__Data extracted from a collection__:
####################

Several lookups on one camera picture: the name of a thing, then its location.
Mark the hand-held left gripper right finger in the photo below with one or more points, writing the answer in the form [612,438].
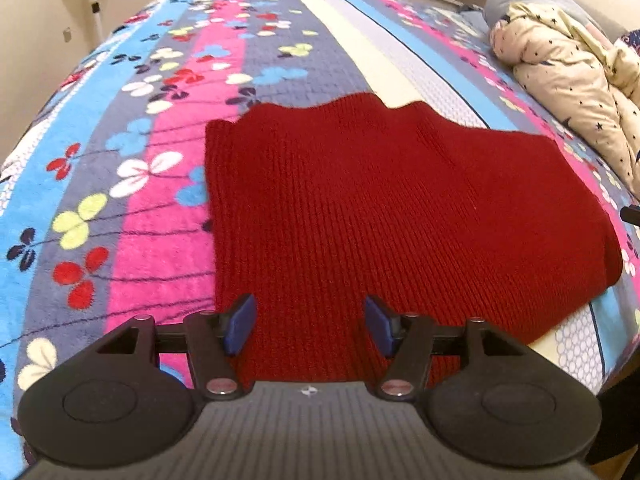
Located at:
[380,326]

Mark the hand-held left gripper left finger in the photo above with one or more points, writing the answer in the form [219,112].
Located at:
[240,324]

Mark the red knit sweater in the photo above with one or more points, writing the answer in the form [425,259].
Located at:
[390,210]

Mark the cream star-print quilt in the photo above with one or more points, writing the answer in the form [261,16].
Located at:
[575,75]

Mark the dark blue printed pillow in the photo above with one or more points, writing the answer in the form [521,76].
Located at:
[631,42]

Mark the floral striped bed blanket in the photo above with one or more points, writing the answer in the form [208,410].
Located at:
[150,135]

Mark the wall outlet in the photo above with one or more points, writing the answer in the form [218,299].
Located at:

####################

__About this exercise__: Copy out every line in the entries above that holds "finger".

__Solution to this problem__:
Mark the hand-held left gripper right finger in the photo below with one or more points, writing the answer in the form [612,438].
Mark the hand-held left gripper left finger in the photo above with one or more points, writing the answer in the form [219,112].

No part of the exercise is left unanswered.